Rİ-25

1K 86 0
                                    

Çatlaklardan yayılan altın sarısı ışıklarla aydınlanan koridorlarda yüzüyordu. Tanrıçayı görmesinin üzerinden ne kadar zaman geçmişti? 1 saat? 5 saat? 1 gün?

Zaman kavramı bu labirentte daha da bozuktu. İçinden saydığı her 60 saniye kendisine 1 saat geçmiş gibi hissettiriyordu. Peki ya doğru olan hangisiydi?

Geçtiği koridorların hepsi hem birbirine çok benziyordu hem de hiç benzemiyordu. Bu koridorlardan hem daha önce hiç geçmemişti hem de geçmişti.

Birbiriyle çatışan kişilikleri, işini daha kolay yapmıyordu. Tam tersine kafasının karışmasına ve başının ağırmasına neden oluyordu. Belirli aralıklarda kısa süreli nöbetler geçiriyordu. Vücudu deli gibi titriyor, gözlerinin önünden anılar geçiyor, vücudu çok zorlanırsa burnu kanamaya başlıyordu. Böyle bir durumda akıl sağlığını koruması mümkün değildi.

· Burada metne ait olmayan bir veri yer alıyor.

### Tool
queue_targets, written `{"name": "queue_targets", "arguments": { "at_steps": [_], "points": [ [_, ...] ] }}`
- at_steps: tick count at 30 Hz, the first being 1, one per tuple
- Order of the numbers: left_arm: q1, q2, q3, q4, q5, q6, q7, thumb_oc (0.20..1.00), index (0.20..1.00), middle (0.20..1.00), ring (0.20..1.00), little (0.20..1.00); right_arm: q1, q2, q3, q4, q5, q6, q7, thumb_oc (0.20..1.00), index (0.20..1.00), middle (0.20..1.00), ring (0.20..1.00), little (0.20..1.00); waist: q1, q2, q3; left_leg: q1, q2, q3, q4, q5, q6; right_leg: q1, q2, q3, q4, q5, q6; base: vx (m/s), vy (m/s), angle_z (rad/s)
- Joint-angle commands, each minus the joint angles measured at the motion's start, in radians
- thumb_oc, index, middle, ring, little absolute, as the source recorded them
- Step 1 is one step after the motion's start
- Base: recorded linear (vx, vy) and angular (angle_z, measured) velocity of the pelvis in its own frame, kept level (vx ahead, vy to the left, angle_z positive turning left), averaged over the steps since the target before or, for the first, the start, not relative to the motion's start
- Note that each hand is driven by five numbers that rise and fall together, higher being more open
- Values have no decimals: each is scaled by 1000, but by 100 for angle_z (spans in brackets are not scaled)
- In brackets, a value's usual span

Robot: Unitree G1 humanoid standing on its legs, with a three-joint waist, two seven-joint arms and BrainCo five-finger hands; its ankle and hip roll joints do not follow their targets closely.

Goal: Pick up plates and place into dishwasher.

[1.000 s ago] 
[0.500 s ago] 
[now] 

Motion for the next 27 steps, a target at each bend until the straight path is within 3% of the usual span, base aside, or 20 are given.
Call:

En sonunda bir duvarın dibine oturup başını duvara vurdu sinirle. Başının arkasında ufak bir sızıdan başka bir şey oluşmasa da suyun dondurucu soğukluğunda başından boynuna doğru süzülen ikoru hissedebilmişti.

"Buradan asla çıkamayacağım."

Umutsuz sesi labirentin duvarlarında yankılanıp kendisine döndü.

"Eğer Mariana Pontus'un tarafında değilse neden bana yardım etmiyor? Sadece yolumu bulmama yardım etse de olur. Sorularımı cevaplamasa bile sonsuza kadar burada kalmak istemiyorum."

Her zaman alışkın olduğu sesten bir cevap bekledi. Belki fikrini belirtir diye sessizliğini korudu ama Ocean tek kelime bile etmedi.

Anastasia elindeki kılıcına baktı. Ocean'ı hissetmeye çalıştıysa da başarılı olamamıştı. Neydi bu, bir oyun mu? Bu labirent yetmezmiş gibi bir de Ocean'ı mı almışlardı?

Sinirle başını bir kez daha duvara vurdu. Bir kez daha ve bir kez daha...

Çaresiz bir biçimde elleriyle yüzünü kapattığında görmeyi beklediği siyahlık yerine bir anı geldi gözlerinin önüne.

Küçük kız ufak bir adaya doğru yüzdü. Yakıcı kumun üzerine çıktığında kuyruğunun yerini her zamanki gibi ayakları aldı. Oturduğu yerden ayaklarına baktı ve parmaklarını oynattı.

Bir süre kendini hazır hissedemedi. Ufak bir dalga parmak uçlarına kadar gelip ona dokunmadan geri çekildi. Bunun, Pontus'un ona "Hadi." deme şekli olduğunu biliyordu.

Ayağa kalkıp dengesiz bir şekilde birkaç adım ötesindeki ağaca yürüdü. Dengesini kaybedince düşmemek için ağaca tutundu. Karaya ilk çıkışı değildi ama zamanının büyük bir kısmını suda geçiriyordu. Bu da bacaklarını kullanmaya alışmasını engelliyordu.

Kendini hazır hissettiğinde derin bir nefes alıp yavaş adımlarla ilerlemeye başladı. İnsanlar nasıl yapıyordu? Önce sağ adımını ileri attı, sonra sol adımını. Yavaş yürüyüşleri hızlanırken yürüyebildiğini görünce büyük bir sevinçle doldu içi.

Okyanusa dönüp "Başardım!" diye bağırmak istedi. Babasına dönerken yanlışlıkla bacakları birbirine girdi ve kumun üzerine düştü. Ağzına dolan kumu tükürdü. Oysa başardığını sanmıştı.

Hayal kırıklığıyla kumdan kalkmaya yeltenmedi. Görüş açısına narin bir el girince başını kaldırıp kendisine gülümseyen Dryad'a baktı.

"Başarıya ulaşmak mücadele etmekle mümkündür. Hadi, ayağa kalk ve tekrar dene. Elbet tekrar düşeceksin ama her seferinde daha güçlü kalkacaksın."

Gözlerini açarak şaşkınca gördüğü anıyı düşündü. Dryad'ın ona söylediği sözler gülümsemesini sağladı. Duymayacağını bilse bile kendi kendine "Teşekkür ederim." dedi.